What is expected
Going through the entries below, find how many lines hold "comma", then give that number alone.

Records for this task
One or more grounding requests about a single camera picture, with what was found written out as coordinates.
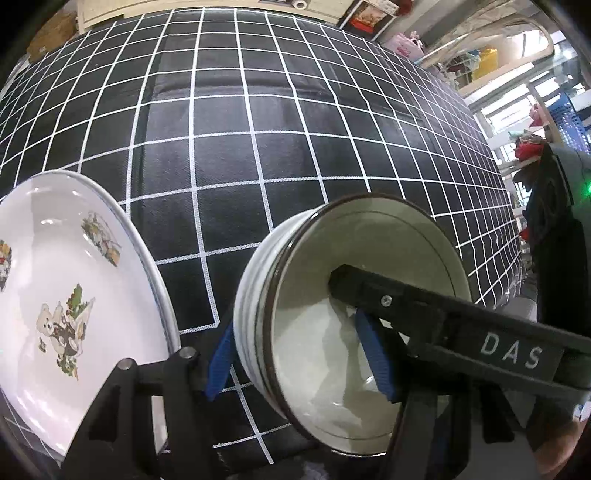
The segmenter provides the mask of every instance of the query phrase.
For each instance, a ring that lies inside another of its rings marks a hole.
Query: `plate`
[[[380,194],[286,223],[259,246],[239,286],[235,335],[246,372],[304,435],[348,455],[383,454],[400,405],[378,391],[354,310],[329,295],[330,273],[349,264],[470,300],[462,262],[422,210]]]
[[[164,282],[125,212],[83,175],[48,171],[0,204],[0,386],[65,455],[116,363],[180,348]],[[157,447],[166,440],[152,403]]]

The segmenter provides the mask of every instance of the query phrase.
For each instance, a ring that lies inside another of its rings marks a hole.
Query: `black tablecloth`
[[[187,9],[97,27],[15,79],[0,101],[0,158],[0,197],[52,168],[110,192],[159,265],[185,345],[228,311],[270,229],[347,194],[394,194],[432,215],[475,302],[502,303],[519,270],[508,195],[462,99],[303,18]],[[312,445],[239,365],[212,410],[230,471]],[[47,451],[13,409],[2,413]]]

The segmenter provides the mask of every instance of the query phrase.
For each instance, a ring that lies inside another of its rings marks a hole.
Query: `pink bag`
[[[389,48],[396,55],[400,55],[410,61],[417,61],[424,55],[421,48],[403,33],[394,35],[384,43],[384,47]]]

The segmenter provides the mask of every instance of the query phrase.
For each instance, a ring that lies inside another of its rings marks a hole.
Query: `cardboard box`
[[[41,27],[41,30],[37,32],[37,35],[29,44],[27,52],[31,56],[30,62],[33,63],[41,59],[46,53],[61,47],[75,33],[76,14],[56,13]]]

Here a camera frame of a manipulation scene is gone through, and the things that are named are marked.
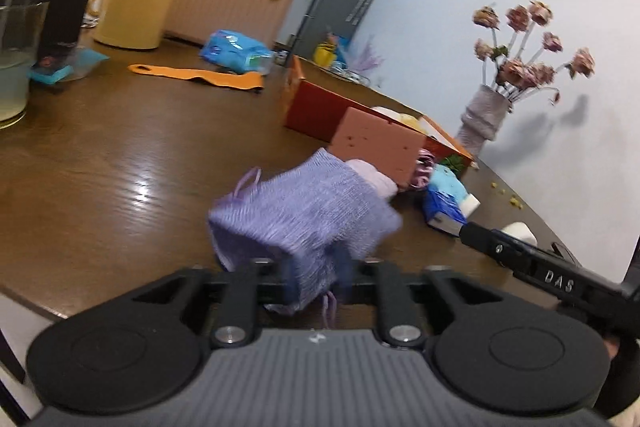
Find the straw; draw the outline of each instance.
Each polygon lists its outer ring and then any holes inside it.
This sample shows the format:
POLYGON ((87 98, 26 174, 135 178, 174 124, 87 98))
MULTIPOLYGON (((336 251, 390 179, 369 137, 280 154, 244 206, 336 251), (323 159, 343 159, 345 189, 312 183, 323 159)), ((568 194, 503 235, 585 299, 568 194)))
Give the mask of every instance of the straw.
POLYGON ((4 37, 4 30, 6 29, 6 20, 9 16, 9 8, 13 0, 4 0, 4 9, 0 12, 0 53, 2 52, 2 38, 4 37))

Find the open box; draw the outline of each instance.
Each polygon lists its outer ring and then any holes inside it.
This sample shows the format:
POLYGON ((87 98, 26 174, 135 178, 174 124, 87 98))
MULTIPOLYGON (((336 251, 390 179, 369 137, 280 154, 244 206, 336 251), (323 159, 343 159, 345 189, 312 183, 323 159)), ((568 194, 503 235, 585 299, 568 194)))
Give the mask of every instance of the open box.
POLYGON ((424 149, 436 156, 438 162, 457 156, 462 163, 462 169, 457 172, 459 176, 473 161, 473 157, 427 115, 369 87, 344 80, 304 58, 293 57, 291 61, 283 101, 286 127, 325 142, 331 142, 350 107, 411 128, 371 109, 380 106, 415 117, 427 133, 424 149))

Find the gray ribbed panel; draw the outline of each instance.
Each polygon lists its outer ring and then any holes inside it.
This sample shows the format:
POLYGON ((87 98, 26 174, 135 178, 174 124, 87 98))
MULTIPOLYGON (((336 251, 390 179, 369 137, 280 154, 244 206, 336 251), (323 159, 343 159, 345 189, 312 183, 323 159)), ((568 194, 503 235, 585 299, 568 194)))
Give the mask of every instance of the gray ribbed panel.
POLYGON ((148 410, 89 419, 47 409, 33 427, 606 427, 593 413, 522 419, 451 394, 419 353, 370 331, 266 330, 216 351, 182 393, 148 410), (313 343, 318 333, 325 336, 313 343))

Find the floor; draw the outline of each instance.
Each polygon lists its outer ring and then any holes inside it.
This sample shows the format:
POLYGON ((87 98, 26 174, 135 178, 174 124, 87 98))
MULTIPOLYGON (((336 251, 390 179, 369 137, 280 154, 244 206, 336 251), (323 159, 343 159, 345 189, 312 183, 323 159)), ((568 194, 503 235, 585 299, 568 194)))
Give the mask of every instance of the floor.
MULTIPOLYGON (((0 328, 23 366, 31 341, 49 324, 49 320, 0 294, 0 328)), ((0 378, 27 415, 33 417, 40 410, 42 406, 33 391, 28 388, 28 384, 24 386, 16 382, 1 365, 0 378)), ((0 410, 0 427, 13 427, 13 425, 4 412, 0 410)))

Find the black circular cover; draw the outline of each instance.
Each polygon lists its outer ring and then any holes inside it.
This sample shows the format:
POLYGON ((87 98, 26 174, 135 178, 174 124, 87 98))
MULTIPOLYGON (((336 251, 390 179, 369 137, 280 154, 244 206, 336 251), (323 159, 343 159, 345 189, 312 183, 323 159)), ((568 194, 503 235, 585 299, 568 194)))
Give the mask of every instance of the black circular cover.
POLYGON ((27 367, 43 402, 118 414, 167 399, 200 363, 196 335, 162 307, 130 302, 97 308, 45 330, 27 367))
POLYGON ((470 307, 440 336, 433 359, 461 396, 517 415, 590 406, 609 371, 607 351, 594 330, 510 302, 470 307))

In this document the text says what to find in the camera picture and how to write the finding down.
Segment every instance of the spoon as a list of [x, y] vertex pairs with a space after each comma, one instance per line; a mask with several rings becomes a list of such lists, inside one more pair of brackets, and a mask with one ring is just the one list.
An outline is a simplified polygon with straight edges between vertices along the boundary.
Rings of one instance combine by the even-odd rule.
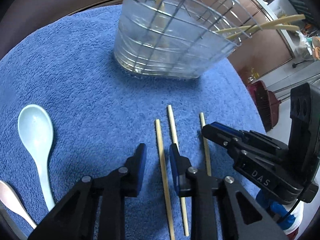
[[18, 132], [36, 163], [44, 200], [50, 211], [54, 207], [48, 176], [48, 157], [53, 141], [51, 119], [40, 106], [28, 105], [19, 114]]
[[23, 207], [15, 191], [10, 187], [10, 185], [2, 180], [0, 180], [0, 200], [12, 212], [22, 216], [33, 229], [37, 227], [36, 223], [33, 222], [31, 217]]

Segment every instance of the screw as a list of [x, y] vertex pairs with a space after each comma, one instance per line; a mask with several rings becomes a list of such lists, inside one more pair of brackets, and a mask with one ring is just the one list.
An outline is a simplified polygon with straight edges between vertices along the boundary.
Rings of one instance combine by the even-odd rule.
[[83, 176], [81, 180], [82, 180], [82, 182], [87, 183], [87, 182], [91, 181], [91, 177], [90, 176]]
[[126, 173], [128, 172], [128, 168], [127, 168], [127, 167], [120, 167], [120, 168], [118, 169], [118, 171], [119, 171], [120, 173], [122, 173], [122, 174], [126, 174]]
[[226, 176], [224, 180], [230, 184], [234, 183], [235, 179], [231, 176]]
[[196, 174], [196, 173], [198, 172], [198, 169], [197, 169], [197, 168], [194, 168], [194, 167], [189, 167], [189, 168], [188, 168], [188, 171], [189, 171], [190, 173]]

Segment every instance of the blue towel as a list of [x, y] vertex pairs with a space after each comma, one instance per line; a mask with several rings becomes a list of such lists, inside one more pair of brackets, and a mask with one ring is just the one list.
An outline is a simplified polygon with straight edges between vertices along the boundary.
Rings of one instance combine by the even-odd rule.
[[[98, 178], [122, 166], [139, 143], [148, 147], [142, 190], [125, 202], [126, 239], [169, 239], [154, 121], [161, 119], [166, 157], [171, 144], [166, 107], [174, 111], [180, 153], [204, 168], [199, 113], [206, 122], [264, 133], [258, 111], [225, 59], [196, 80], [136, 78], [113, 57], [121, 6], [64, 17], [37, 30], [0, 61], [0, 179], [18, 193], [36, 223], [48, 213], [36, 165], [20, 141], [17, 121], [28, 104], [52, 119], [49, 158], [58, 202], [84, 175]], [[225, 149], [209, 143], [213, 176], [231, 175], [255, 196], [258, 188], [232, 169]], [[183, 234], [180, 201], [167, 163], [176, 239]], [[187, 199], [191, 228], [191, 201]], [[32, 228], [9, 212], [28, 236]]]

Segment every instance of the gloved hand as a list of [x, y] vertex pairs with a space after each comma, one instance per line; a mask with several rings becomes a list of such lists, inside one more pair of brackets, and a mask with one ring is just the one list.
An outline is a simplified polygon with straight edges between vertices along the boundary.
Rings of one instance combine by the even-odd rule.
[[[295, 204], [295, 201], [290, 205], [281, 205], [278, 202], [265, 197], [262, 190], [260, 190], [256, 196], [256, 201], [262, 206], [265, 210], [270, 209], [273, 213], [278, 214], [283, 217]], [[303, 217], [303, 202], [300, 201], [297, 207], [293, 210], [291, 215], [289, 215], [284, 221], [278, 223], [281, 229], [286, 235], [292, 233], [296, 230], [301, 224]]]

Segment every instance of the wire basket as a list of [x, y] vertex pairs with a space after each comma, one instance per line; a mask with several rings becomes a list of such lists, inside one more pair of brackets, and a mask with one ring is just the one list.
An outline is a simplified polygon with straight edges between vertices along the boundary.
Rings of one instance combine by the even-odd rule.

Result of this task
5